◆ **EXERCISE REQUIREMENTS**
Find the line with "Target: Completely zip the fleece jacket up" in the records below. Copy it and every line after it, up to and including the line with "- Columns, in".

◆ **INFORMATION**

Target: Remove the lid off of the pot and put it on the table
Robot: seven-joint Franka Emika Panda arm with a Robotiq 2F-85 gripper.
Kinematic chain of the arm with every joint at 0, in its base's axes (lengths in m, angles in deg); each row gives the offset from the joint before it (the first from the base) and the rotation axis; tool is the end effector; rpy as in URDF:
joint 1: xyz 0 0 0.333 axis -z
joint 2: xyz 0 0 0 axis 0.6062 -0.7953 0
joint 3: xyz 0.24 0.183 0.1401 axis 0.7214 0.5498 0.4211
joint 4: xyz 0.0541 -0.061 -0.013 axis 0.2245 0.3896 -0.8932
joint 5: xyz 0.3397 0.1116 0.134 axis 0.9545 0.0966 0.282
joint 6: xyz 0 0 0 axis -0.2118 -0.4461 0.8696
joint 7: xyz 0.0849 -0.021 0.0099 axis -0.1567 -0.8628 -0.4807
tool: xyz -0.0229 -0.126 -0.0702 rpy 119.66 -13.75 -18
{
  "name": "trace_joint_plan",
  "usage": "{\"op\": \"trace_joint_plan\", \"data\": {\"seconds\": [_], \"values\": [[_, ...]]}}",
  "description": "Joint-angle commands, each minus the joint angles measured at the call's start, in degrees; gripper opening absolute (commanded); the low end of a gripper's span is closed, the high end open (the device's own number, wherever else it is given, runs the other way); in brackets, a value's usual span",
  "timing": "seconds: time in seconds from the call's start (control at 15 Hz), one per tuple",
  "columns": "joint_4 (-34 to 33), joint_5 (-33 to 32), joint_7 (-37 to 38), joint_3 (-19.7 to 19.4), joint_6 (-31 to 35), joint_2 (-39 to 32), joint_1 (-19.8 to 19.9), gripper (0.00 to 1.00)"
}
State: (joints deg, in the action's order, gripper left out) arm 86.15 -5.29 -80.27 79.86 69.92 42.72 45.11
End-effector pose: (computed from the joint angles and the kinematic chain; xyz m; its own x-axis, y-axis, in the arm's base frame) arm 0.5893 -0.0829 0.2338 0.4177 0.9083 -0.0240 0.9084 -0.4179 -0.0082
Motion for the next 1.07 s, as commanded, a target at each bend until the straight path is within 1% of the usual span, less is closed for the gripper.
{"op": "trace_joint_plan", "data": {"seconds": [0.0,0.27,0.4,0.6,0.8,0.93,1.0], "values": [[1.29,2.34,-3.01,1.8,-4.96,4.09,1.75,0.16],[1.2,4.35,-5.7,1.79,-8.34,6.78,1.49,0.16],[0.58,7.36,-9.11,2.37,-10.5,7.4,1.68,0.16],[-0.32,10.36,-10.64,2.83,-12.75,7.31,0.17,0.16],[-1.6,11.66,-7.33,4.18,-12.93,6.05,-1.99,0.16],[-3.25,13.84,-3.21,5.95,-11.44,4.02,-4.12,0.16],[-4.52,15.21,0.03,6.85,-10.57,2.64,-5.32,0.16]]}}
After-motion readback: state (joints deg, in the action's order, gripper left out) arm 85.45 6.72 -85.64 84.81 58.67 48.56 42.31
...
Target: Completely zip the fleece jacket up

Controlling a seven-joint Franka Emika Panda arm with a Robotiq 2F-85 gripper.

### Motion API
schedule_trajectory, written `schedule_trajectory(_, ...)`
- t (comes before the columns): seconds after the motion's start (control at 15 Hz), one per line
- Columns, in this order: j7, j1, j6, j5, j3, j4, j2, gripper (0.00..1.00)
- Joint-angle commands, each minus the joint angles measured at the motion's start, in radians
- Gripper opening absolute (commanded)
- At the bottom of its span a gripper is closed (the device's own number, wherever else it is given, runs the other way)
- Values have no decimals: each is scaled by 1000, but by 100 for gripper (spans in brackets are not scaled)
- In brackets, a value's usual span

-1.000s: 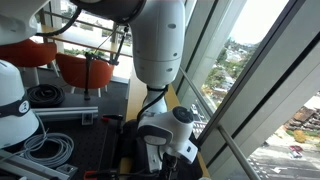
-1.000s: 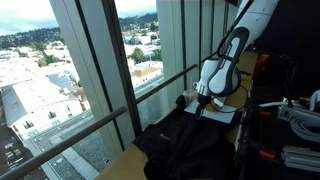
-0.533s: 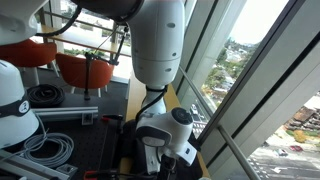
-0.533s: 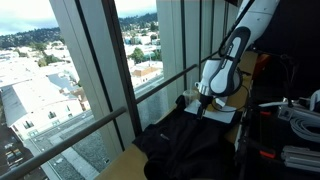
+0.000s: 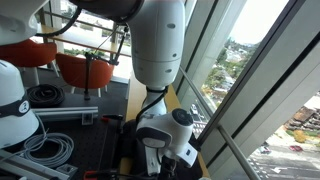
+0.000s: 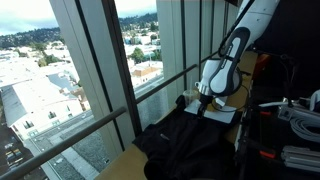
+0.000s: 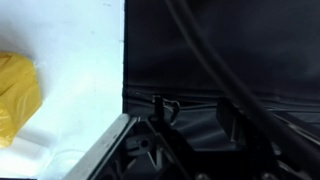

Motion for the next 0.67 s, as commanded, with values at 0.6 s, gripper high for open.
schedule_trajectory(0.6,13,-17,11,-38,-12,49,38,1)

◆ **ANSWER BELOW**
Target: Completely zip the fleece jacket up

Controlling a seven-joint Franka Emika Panda arm with a Robotiq 2F-85 gripper.

### Motion API
schedule_trajectory, written `schedule_trajectory(_, ...)`
- t (comes before the columns): seconds after the motion's start (control at 15 Hz), one per line
- Columns, in this order: j7, j1, j6, j5, j3, j4, j2, gripper (0.00..1.00)

Nothing remains to add to the output.